*** Opening of INPUT DATA ***
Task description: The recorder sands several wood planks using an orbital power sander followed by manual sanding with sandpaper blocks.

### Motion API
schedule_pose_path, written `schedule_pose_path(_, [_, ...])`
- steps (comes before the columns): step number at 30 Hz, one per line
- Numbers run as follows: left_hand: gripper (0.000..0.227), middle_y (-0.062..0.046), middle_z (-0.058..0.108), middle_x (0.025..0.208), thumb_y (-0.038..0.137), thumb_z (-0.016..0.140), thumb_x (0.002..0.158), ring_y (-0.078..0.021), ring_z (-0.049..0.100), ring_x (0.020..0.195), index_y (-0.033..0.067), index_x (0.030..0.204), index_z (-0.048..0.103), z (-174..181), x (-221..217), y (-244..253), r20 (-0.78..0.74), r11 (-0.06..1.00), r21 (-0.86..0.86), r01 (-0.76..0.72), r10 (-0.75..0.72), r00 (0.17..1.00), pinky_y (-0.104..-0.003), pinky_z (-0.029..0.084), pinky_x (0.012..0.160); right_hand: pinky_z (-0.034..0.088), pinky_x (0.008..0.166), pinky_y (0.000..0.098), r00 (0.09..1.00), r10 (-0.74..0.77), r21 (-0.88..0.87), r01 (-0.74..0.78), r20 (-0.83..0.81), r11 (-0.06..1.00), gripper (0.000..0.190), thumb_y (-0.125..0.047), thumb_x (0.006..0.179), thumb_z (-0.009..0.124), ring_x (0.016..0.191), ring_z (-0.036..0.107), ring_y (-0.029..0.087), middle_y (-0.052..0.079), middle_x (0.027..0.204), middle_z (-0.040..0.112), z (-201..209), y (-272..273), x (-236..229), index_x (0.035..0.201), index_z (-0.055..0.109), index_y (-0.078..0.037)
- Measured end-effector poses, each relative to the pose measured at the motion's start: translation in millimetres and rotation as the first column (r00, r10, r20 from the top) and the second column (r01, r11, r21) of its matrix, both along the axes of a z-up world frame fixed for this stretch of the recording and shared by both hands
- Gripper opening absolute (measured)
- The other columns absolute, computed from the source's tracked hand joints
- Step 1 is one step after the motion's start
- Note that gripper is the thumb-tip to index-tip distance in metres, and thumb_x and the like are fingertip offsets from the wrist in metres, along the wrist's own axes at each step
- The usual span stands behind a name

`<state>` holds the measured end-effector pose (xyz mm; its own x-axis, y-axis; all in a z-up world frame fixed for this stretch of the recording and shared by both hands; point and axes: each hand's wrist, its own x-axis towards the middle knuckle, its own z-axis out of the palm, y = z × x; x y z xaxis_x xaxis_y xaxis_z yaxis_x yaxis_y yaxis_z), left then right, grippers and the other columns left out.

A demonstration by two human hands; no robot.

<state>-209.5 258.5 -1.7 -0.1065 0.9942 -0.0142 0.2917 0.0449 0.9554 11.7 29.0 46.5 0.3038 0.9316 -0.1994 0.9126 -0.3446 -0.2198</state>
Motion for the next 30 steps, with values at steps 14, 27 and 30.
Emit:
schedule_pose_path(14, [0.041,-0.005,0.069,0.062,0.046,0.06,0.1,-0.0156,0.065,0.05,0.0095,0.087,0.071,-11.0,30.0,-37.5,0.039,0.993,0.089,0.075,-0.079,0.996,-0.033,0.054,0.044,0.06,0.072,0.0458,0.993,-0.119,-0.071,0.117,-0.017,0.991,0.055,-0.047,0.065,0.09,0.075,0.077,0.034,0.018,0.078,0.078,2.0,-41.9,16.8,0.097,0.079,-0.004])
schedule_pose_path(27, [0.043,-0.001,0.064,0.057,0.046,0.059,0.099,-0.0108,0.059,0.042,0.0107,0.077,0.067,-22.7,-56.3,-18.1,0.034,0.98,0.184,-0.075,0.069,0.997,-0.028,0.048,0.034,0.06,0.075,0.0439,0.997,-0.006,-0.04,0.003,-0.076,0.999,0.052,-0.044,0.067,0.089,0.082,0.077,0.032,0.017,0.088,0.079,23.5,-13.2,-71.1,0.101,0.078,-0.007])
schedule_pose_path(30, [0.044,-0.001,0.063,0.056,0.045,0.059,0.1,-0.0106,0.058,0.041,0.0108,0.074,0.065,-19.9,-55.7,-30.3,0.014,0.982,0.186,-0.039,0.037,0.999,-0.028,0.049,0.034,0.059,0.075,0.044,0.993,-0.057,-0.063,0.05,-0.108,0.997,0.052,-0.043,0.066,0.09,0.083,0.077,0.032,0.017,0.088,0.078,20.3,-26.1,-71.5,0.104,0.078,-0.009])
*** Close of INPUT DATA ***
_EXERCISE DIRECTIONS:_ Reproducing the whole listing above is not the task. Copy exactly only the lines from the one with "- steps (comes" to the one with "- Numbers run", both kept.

_WRITTEN RESPONSE:_
- steps (comes before the columns): step number at 30 Hz, one per line
- Numbers run as follows: left_hand: gripper (0.000..0.227), middle_y (-0.062..0.046), middle_z (-0.058..0.108), middle_x (0.025..0.208), thumb_y (-0.038..0.137), thumb_z (-0.016..0.140), thumb_x (0.002..0.158), ring_y (-0.078..0.021), ring_z (-0.049..0.100), ring_x (0.020..0.195), index_y (-0.033..0.067), index_x (0.030..0.204), index_z (-0.048..0.103), z (-174..181), x (-221..217), y (-244..253), r20 (-0.78..0.74), r11 (-0.06..1.00), r21 (-0.86..0.86), r01 (-0.76..0.72), r10 (-0.75..0.72), r00 (0.17..1.00), pinky_y (-0.104..-0.003), pinky_z (-0.029..0.084), pinky_x (0.012..0.160); right_hand: pinky_z (-0.034..0.088), pinky_x (0.008..0.166), pinky_y (0.000..0.098), r00 (0.09..1.00), r10 (-0.74..0.77), r21 (-0.88..0.87), r01 (-0.74..0.78), r20 (-0.83..0.81), r11 (-0.06..1.00), gripper (0.000..0.190), thumb_y (-0.125..0.047), thumb_x (0.006..0.179), thumb_z (-0.009..0.124), ring_x (0.016..0.191), ring_z (-0.036..0.107), ring_y (-0.029..0.087), middle_y (-0.052..0.079), middle_x (0.027..0.204), middle_z (-0.040..0.112), z (-201..209), y (-272..273), x (-236..229), index_x (0.035..0.201), index_z (-0.055..0.109), index_y (-0.078..0.037)

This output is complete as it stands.